TASK STATEMENT
Determine how many lines in the listing hold "shirt" and give only that number.

RECORDS PROVIDED
_ _ _ _

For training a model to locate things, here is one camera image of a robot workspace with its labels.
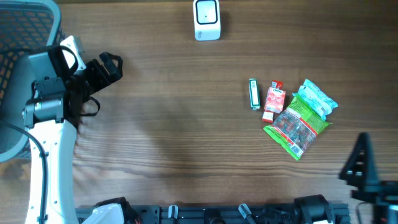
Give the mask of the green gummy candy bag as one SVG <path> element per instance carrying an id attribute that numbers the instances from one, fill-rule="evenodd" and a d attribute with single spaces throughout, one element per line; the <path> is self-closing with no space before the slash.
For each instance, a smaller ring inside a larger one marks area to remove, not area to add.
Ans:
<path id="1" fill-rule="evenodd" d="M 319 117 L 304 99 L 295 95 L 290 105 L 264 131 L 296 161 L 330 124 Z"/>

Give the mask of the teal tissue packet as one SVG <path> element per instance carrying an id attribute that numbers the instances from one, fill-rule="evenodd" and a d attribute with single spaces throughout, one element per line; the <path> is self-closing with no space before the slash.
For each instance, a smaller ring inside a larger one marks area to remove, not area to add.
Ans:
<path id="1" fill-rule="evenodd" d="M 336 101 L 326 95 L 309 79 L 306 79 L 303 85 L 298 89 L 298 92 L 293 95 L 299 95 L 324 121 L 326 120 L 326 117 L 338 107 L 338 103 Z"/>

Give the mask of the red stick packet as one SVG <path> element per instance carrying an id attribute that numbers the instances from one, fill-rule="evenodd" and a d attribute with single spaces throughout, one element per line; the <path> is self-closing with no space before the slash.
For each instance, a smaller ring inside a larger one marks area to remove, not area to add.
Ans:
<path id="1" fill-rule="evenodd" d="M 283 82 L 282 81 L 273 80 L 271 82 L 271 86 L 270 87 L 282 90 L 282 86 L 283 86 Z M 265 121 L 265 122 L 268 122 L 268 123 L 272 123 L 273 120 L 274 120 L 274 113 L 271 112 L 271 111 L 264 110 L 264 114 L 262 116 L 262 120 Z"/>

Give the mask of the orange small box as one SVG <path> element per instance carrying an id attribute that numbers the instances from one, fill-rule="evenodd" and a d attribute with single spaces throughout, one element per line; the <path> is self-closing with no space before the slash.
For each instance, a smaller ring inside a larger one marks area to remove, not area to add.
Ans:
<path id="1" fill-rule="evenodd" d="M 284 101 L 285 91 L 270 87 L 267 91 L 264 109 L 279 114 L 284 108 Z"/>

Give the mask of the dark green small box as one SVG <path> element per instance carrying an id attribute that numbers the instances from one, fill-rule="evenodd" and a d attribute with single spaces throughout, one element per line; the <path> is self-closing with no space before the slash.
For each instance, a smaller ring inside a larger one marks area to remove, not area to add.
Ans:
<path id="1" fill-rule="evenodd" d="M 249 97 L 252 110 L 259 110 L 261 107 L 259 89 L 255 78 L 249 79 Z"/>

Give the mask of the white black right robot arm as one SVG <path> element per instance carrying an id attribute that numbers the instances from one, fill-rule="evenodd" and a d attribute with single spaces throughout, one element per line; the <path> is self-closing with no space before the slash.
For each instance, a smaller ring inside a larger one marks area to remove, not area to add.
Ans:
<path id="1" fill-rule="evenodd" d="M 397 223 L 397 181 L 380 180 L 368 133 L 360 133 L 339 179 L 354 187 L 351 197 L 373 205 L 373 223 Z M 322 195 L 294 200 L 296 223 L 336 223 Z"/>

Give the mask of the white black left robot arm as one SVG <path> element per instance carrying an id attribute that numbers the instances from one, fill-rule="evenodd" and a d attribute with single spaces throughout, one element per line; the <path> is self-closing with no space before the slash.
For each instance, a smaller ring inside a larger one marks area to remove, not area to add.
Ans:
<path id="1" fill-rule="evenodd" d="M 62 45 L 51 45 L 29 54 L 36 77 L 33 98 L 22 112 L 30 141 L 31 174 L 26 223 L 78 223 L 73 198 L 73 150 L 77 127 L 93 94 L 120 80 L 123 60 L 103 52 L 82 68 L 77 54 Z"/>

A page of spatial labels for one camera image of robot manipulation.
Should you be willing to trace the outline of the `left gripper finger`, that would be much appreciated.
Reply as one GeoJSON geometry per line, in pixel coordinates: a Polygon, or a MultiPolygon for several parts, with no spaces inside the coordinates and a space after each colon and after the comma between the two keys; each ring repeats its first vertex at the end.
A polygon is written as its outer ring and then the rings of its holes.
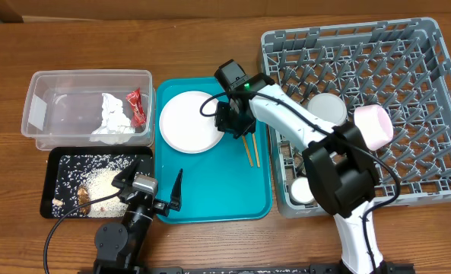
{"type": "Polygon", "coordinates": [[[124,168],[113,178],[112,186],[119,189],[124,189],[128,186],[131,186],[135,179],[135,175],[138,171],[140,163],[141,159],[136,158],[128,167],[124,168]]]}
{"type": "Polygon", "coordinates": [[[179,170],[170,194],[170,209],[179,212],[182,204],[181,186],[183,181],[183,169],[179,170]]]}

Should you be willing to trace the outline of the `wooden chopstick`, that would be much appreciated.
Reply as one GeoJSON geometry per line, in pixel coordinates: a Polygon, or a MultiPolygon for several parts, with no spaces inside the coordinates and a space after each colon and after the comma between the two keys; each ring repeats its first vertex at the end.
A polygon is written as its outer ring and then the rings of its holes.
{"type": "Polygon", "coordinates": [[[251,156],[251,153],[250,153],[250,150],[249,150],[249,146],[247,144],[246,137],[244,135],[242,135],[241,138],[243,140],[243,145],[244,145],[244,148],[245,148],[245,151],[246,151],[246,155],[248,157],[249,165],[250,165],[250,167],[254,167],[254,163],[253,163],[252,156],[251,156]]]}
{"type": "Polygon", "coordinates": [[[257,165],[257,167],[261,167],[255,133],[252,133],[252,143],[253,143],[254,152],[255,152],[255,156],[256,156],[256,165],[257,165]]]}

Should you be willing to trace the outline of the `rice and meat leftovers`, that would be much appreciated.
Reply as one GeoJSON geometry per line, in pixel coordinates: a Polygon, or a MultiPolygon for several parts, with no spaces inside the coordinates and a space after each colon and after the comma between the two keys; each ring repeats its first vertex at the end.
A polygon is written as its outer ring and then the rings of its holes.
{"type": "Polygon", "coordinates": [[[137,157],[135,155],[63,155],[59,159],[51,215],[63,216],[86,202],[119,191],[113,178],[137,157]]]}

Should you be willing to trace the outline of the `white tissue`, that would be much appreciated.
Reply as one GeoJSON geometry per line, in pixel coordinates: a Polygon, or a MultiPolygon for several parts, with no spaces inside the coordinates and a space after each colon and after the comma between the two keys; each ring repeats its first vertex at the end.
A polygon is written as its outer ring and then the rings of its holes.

_ _ _ _

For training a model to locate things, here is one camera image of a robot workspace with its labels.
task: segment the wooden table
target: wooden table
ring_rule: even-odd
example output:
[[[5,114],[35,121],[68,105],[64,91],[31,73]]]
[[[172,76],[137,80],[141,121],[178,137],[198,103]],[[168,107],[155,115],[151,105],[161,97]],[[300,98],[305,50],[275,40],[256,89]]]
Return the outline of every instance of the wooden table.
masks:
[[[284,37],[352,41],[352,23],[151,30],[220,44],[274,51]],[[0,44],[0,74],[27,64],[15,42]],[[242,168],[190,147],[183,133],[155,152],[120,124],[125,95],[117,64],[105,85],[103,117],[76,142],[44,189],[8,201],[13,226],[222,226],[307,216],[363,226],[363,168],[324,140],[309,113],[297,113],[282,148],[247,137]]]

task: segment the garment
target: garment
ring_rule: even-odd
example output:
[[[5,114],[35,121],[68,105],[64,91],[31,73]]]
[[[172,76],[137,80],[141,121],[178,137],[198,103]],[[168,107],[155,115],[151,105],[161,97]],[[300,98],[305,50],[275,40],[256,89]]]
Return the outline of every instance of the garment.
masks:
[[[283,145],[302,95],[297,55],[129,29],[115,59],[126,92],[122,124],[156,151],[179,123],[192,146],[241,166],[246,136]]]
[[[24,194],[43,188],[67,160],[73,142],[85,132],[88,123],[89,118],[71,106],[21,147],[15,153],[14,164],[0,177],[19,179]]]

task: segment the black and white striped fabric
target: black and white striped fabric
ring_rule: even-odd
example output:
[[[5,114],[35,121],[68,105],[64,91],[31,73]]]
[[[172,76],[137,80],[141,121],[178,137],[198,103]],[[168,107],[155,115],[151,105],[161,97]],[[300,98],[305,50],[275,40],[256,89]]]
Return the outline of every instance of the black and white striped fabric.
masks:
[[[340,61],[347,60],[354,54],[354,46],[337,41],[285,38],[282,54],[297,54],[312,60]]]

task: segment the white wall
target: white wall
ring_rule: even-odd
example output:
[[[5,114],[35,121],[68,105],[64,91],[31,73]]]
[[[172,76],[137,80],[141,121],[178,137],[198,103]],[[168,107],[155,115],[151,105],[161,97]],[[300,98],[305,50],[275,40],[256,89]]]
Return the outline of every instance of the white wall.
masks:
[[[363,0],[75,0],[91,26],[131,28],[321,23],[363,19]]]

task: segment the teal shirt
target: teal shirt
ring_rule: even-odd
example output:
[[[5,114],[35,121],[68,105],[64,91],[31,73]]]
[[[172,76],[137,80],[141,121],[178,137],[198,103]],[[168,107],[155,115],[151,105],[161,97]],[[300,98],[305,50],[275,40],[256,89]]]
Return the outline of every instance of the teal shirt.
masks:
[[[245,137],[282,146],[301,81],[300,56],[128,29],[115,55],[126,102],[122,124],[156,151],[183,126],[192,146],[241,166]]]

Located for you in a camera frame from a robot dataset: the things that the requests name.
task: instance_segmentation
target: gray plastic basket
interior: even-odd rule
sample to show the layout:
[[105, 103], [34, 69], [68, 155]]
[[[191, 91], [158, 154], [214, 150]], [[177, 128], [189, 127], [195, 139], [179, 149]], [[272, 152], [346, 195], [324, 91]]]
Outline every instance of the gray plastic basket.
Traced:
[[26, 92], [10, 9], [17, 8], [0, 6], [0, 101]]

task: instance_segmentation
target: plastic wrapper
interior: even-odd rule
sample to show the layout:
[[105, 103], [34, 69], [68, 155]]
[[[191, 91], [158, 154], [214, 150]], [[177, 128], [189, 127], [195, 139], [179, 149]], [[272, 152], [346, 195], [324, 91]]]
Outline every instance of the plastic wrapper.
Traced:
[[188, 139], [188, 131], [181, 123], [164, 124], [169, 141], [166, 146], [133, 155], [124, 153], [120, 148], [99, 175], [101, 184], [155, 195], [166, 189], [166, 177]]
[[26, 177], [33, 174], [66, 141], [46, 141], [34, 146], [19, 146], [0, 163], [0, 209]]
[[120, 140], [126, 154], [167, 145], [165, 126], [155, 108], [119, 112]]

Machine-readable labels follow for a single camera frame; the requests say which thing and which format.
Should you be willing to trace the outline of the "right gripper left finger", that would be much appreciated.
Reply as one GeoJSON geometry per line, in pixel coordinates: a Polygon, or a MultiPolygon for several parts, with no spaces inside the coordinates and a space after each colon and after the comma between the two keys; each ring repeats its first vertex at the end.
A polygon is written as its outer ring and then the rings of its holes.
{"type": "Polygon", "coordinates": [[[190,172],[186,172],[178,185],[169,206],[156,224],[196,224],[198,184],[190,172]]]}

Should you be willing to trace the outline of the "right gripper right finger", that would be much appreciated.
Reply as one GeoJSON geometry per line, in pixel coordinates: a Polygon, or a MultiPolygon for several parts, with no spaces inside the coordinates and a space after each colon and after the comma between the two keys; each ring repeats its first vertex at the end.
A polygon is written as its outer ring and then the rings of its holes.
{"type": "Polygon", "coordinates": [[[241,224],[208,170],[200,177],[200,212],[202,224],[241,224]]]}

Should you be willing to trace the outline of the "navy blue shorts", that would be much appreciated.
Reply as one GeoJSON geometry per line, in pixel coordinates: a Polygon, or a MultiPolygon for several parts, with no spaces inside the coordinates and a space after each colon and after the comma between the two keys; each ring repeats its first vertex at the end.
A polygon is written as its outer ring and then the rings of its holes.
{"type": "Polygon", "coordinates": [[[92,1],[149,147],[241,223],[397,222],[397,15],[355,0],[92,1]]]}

_ _ _ _

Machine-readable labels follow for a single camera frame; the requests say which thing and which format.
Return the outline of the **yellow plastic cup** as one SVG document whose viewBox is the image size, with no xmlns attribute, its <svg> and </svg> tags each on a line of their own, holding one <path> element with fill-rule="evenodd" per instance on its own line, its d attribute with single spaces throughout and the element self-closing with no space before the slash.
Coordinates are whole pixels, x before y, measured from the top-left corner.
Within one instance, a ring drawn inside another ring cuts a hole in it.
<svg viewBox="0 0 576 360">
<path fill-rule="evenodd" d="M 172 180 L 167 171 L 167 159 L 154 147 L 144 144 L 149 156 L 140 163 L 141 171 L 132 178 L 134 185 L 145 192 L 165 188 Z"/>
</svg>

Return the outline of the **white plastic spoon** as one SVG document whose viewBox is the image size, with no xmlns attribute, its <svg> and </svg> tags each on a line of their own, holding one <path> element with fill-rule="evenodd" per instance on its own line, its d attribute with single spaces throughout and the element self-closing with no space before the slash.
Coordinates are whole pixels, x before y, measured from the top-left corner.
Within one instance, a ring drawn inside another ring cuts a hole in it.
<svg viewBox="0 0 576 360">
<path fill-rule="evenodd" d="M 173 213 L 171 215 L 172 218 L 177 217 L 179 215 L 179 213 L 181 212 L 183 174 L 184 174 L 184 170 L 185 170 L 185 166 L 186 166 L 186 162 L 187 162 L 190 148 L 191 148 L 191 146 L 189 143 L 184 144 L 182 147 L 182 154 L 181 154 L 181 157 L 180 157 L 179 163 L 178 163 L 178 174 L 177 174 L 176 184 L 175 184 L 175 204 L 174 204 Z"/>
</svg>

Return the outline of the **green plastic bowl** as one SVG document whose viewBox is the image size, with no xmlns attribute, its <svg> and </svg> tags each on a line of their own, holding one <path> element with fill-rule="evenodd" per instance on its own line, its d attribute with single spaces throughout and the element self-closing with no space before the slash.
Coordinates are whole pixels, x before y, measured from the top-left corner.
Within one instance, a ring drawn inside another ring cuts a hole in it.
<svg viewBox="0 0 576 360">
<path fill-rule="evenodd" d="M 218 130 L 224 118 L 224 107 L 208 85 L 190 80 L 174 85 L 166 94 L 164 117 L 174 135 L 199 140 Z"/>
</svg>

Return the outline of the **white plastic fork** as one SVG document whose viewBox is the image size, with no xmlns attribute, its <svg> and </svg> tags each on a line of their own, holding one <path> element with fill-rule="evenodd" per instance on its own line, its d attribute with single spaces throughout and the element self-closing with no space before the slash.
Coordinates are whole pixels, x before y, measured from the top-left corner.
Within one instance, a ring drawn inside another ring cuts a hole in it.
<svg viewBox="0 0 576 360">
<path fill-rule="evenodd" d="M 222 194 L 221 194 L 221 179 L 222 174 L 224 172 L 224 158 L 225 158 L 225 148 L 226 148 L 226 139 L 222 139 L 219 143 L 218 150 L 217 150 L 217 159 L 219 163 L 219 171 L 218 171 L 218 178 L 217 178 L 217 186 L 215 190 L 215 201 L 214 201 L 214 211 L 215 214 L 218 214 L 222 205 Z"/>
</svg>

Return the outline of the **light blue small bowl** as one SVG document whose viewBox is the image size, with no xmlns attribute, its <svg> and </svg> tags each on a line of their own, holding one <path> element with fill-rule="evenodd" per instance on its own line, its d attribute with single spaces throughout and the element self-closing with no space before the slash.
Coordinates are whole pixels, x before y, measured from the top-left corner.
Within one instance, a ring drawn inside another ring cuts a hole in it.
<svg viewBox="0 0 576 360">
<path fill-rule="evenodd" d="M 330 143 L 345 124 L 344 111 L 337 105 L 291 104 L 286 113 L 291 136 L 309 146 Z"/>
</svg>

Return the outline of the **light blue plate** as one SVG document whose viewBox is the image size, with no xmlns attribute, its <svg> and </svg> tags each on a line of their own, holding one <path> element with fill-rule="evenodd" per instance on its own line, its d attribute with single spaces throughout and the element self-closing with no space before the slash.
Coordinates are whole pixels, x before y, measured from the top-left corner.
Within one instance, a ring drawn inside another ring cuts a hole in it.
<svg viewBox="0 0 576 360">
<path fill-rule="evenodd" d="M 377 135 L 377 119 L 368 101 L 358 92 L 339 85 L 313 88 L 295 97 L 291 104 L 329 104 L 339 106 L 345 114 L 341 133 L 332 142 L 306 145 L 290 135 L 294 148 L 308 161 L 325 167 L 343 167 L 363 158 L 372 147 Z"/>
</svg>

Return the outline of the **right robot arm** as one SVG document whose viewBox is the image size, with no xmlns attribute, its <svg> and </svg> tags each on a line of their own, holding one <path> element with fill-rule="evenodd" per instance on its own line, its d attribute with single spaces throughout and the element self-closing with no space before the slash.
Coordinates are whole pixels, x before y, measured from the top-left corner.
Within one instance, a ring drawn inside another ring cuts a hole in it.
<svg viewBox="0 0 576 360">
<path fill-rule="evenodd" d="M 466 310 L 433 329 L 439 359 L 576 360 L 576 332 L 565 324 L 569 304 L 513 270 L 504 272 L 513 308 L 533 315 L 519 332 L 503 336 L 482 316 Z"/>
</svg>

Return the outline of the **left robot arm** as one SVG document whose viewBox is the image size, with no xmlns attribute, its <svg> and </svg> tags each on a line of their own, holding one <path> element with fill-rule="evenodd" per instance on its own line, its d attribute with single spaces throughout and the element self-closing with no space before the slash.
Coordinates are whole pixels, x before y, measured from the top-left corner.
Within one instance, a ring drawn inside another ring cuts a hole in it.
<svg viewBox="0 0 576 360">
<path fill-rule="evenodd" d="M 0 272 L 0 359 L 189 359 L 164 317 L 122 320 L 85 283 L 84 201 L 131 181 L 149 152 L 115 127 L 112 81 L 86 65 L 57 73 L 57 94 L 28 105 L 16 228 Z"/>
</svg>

_ _ _ _

EXPECTED ANSWER
3